The Way of Authentic Leadership — Part 1


November 12, 2019 | Dave Gilmore


Over the past twenty-nine years, I’ve been an intentional observer, writer and speaker regarding leadership. The journey has taken me to large and small places, large and small personalities, and large and small thinkers.

Along the way I’ve encountered big voices requiring cotton-stuffed ears to get through the exchange and quiet voices requiring a lean-in posture to capture every word whispered as if each was a golden nugget of inestimable worth.

I’ve discovered and confirmed innumerable times that authentic leadership begins and ends with values-values considered, values articulated, values actioned. For the record, let’s define values for the common exchange.
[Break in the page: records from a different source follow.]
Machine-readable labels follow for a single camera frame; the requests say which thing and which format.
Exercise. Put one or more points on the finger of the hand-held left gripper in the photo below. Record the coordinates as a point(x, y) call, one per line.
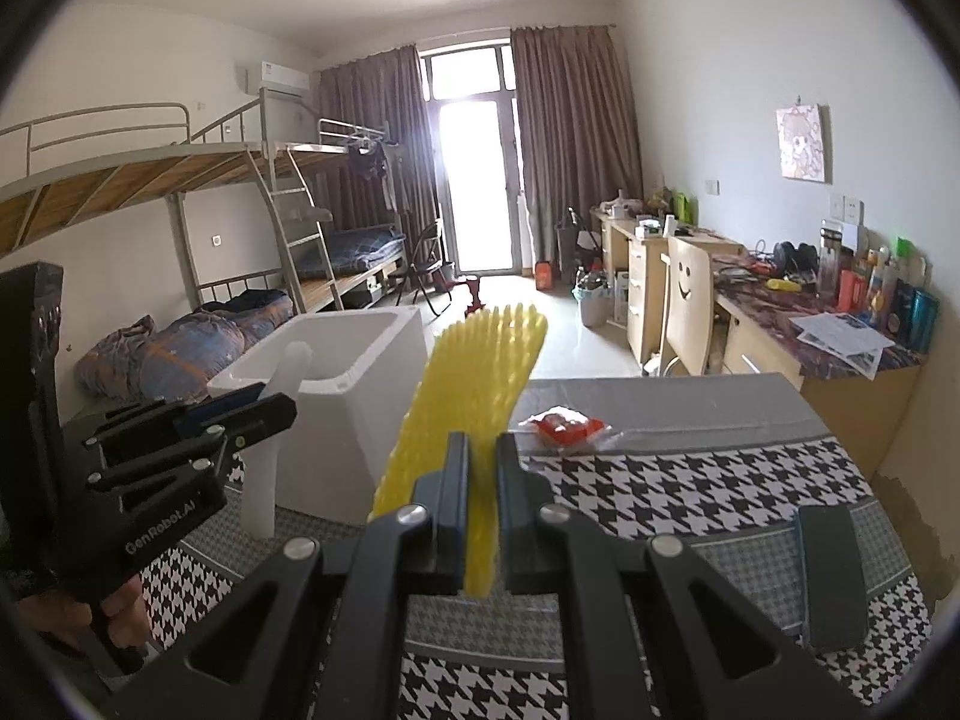
point(217, 409)
point(262, 420)

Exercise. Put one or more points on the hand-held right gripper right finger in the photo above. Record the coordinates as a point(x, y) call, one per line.
point(514, 525)

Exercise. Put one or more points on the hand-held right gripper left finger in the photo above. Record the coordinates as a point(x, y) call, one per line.
point(450, 525)

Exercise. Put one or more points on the white foam box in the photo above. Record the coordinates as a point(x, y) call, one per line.
point(375, 420)

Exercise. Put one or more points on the yellow foam net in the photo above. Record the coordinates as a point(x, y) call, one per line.
point(457, 382)

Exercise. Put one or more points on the person's left hand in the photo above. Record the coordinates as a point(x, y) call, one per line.
point(124, 611)

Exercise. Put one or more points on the blue orange plaid quilt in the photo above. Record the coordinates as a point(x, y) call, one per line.
point(187, 352)

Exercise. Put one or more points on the red snack packet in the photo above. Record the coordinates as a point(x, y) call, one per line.
point(566, 426)

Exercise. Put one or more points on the houndstooth tablecloth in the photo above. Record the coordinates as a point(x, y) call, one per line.
point(675, 480)

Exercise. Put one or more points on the dark blue blanket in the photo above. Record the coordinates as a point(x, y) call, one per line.
point(367, 247)

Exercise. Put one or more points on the black folding chair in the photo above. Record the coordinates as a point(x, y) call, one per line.
point(431, 262)

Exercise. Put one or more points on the small red stool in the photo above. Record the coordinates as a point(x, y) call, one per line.
point(471, 294)

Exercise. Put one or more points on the white bucket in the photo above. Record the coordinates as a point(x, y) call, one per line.
point(592, 306)

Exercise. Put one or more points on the orange container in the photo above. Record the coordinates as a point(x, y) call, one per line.
point(544, 277)

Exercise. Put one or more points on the metal bunk bed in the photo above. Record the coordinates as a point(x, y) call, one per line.
point(352, 131)
point(127, 172)

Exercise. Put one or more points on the wooden desk with drawers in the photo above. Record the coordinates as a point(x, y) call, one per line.
point(637, 292)

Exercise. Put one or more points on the dark hanging clothes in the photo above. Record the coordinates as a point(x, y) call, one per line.
point(371, 165)

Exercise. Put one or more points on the wooden chair with smiley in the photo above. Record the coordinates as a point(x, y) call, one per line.
point(686, 300)

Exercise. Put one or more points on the dark bag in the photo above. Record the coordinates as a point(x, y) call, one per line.
point(576, 240)

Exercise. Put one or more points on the dark rectangular case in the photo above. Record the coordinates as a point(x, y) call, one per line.
point(829, 577)

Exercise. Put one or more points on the glass balcony door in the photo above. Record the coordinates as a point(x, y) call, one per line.
point(476, 180)

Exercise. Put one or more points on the brown curtain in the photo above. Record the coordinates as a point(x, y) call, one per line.
point(367, 105)
point(577, 142)

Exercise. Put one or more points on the white air conditioner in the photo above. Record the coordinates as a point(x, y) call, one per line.
point(277, 79)

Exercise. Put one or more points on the wooden desk with patterned cover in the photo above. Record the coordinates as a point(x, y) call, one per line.
point(840, 412)

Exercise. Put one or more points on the green bottle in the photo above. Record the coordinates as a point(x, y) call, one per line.
point(683, 208)

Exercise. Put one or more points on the yellow item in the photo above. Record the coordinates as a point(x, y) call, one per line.
point(783, 286)

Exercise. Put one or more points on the printed paper sheets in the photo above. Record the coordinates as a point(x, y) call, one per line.
point(844, 345)

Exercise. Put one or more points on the black headphones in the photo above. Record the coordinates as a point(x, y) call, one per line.
point(795, 257)

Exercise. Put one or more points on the row of toiletry bottles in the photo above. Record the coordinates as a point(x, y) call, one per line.
point(892, 292)

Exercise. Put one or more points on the white wall switch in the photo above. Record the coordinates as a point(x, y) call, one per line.
point(845, 208)

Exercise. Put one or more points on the wall poster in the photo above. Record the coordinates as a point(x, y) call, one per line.
point(804, 142)

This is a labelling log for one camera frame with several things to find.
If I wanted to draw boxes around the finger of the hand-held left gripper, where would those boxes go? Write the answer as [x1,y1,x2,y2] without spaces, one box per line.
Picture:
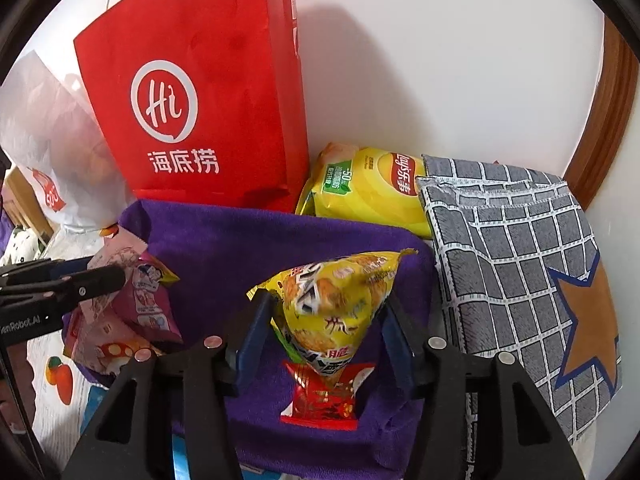
[0,266,127,313]
[0,258,91,286]

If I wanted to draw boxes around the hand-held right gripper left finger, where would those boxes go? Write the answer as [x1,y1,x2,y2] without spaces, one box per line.
[60,291,278,480]

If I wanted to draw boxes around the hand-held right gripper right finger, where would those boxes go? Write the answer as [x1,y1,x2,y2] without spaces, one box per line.
[382,292,583,480]

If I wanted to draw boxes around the purple snack packet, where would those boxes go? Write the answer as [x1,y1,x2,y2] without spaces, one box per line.
[112,255,183,343]

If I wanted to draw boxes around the yellow snack packet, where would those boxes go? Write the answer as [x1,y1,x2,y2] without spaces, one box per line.
[247,248,421,386]

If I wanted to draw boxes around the floral white quilt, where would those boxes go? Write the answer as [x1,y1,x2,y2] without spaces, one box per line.
[0,225,51,267]

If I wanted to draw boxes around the pink snack packet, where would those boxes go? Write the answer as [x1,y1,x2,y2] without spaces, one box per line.
[65,305,166,376]
[87,227,148,286]

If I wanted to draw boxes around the wooden bed headboard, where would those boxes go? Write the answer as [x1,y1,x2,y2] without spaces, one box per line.
[5,167,53,238]

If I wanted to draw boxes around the small red snack packet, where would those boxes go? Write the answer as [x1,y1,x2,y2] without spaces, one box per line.
[280,360,376,432]

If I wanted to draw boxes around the purple towel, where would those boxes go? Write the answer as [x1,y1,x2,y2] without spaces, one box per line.
[75,199,436,480]

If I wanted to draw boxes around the fruit print tablecloth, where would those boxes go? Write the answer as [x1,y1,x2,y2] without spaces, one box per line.
[25,230,131,471]

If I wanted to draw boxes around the grey checked cloth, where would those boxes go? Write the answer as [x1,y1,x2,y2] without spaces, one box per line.
[415,154,625,480]

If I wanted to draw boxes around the white plastic bag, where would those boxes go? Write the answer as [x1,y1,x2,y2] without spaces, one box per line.
[0,50,131,233]

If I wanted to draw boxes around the yellow chips bag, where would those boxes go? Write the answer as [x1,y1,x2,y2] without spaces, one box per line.
[295,142,436,239]

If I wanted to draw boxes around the red paper bag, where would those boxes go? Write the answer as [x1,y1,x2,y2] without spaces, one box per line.
[73,0,310,213]

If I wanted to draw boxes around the brown wooden door frame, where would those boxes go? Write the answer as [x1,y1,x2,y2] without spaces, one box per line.
[562,15,640,211]

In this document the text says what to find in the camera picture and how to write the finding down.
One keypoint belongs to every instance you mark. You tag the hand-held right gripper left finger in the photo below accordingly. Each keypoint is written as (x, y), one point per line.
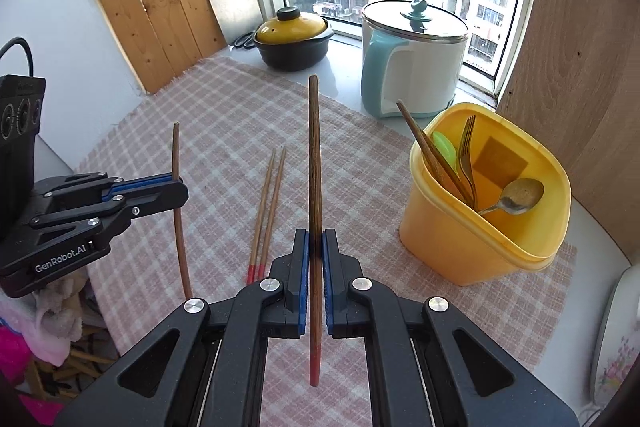
(300, 282)

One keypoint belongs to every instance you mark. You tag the pink plaid cloth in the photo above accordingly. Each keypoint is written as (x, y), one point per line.
(225, 132)

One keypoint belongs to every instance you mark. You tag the white teal cooking pot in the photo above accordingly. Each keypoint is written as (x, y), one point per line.
(425, 77)

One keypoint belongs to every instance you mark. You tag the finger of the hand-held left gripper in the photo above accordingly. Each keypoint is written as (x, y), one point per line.
(140, 184)
(155, 199)

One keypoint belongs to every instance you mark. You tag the steel pot lid teal knob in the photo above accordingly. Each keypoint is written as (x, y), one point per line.
(400, 19)

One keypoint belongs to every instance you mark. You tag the yellow wooden slats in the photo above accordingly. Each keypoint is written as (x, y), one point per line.
(85, 357)

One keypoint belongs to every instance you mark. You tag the black cooking pot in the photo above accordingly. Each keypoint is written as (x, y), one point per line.
(290, 54)

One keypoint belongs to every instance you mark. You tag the black scissors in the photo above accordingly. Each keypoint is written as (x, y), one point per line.
(244, 41)

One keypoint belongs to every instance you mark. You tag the yellow pot lid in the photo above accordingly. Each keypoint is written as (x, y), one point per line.
(292, 29)

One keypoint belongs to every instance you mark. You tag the large light wooden board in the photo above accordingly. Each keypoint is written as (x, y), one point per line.
(575, 82)

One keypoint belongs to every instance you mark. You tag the floral enamel basin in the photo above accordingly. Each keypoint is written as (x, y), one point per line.
(617, 347)

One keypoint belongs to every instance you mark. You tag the metal fork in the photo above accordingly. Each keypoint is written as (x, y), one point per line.
(467, 157)

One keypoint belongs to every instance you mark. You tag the grey cutting board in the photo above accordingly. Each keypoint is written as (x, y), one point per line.
(235, 7)

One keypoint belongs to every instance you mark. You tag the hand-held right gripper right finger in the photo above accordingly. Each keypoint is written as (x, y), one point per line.
(329, 282)

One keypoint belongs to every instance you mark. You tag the yellow plastic container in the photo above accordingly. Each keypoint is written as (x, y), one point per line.
(450, 247)

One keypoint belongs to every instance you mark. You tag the green plastic spoon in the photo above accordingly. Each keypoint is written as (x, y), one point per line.
(445, 152)

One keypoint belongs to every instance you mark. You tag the wooden plank panel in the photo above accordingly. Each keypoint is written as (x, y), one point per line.
(150, 7)

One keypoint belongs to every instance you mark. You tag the metal spoon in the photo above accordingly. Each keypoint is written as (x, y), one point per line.
(522, 194)
Values are those things we hold precious, those things we guard. Values are where we run to when trouble occurs. Values are what we keep with us through life and living; they’re what we cling to when life’s journey draws to a close. In summary, values are what we live for and what we will die for.

Given this definition, much of what we see in listings of “corporate values” don’t comply accordingly. Most of what organizations list as values are really hoped-for aspirations, the ambitions of behavior and achievement that organizations stretch toward.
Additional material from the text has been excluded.